My company is a firm believer in the microtransaction, free to play, play for perks, or whatever you want to call it model.

We design with the idea that an active player will spend on average $10 a month on extras. They can spend more, they can spend less, or they can spend nothing. But when we design various perks, $10 a month average is the assumption we work with. By doing this, we are able to create things that people want, but are not so insanely awesome they would feel crippled without them.

We also try to focus the paid items/features on things that are more about customization, time saving, or efficiency. So those who pay nothing or very little are not weaker or inferior. They just lack some options, and they just have to spend more time to achieve goals.

We've been doing this for 13 years and it works well. It seems to be both financially viable and does not seem to make the people who pay little/nothing feel like second class citizens. I think this is important because PLAYERS ARE CONTENT as well. MMO devs need to remember that. Having interesting, quality players around is valuable to your game even if they are not paying anything.

-Michael
Muckbeast - Game Design and Online Worlds
http://www.muckbeast.com
 
"And sub games are filled with mind-numbing grinds to keep people subscribed. "

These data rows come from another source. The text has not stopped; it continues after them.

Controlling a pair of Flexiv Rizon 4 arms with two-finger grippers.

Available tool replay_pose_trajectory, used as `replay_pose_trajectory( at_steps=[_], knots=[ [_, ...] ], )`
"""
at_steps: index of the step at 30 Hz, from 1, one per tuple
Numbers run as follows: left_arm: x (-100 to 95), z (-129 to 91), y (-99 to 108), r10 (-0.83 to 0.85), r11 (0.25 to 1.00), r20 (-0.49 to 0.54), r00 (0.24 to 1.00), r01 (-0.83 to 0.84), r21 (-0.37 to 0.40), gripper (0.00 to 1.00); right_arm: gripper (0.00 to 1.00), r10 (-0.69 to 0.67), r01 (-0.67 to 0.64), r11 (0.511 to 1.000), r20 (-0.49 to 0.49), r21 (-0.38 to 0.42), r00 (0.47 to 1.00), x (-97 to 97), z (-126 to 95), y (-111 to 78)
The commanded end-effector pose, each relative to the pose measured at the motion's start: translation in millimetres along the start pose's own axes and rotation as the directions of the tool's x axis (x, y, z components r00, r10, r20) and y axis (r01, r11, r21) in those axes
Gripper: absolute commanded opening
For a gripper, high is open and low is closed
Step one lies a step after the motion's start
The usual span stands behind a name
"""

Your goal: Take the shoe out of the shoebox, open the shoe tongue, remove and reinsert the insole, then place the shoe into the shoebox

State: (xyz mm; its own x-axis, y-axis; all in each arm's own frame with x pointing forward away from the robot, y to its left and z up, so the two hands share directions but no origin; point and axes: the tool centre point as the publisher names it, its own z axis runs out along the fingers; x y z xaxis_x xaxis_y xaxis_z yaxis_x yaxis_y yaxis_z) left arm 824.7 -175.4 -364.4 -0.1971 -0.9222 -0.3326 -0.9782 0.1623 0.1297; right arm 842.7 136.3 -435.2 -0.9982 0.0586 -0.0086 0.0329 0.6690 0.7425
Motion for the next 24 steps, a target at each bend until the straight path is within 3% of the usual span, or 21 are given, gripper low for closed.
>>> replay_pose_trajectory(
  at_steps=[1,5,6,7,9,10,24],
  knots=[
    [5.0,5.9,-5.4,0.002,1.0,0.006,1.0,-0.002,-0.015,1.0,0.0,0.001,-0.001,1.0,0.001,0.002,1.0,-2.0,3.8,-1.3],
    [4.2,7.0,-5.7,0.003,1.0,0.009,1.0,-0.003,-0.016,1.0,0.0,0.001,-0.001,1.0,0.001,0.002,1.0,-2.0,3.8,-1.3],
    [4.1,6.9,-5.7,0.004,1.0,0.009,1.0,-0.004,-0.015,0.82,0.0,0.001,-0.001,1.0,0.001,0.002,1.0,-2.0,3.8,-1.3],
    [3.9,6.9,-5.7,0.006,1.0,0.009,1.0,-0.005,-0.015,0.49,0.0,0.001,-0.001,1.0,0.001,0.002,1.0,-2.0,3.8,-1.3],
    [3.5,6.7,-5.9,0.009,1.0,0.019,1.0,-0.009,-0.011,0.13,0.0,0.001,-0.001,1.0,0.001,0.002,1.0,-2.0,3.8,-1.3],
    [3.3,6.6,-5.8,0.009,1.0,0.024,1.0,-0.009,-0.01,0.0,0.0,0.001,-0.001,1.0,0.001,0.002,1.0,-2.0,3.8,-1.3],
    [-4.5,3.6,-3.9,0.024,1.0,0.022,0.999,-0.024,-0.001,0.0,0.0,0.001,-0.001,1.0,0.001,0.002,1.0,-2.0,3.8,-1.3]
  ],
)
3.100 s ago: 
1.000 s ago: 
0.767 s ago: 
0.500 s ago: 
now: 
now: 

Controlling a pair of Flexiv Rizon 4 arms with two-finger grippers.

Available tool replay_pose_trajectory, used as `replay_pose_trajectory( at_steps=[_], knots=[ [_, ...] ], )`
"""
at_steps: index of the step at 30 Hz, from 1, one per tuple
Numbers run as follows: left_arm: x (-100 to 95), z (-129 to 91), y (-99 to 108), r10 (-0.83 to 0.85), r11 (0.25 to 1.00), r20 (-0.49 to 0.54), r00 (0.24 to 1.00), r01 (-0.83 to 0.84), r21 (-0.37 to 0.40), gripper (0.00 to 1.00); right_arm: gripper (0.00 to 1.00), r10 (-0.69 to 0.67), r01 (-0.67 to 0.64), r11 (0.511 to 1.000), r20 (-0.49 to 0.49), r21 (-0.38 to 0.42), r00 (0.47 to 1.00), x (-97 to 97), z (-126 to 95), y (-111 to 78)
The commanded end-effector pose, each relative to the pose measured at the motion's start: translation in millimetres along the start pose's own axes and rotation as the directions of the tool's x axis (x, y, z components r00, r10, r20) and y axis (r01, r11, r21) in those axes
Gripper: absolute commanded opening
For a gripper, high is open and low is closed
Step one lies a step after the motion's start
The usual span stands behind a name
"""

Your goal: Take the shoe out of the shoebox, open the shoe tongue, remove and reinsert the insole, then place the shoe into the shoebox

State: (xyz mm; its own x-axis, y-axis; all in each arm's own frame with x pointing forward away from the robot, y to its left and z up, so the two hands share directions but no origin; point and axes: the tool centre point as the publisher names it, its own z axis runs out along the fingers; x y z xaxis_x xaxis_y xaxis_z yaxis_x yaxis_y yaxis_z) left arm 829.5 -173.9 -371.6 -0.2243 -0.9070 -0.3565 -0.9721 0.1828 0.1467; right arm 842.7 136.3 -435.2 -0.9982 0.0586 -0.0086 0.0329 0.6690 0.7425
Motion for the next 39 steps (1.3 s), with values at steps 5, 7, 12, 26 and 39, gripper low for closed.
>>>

And F2P games are filled with mind-numbing grinds to force people into paying for XP booster packs to make these grinds bearable. And F2P games give players tiny banks and bag space to force people into paying for a reasonnably sized bank.

Editors of F2P games have an incentive to behave in a disingenuous way stating that their game is free to play but making everything they can to trick people into paying. It isn't the case of every F2P games, I like the Doubloon system of Puzzle Pirates where you pay to access content (being an officer, running a shop, etc.).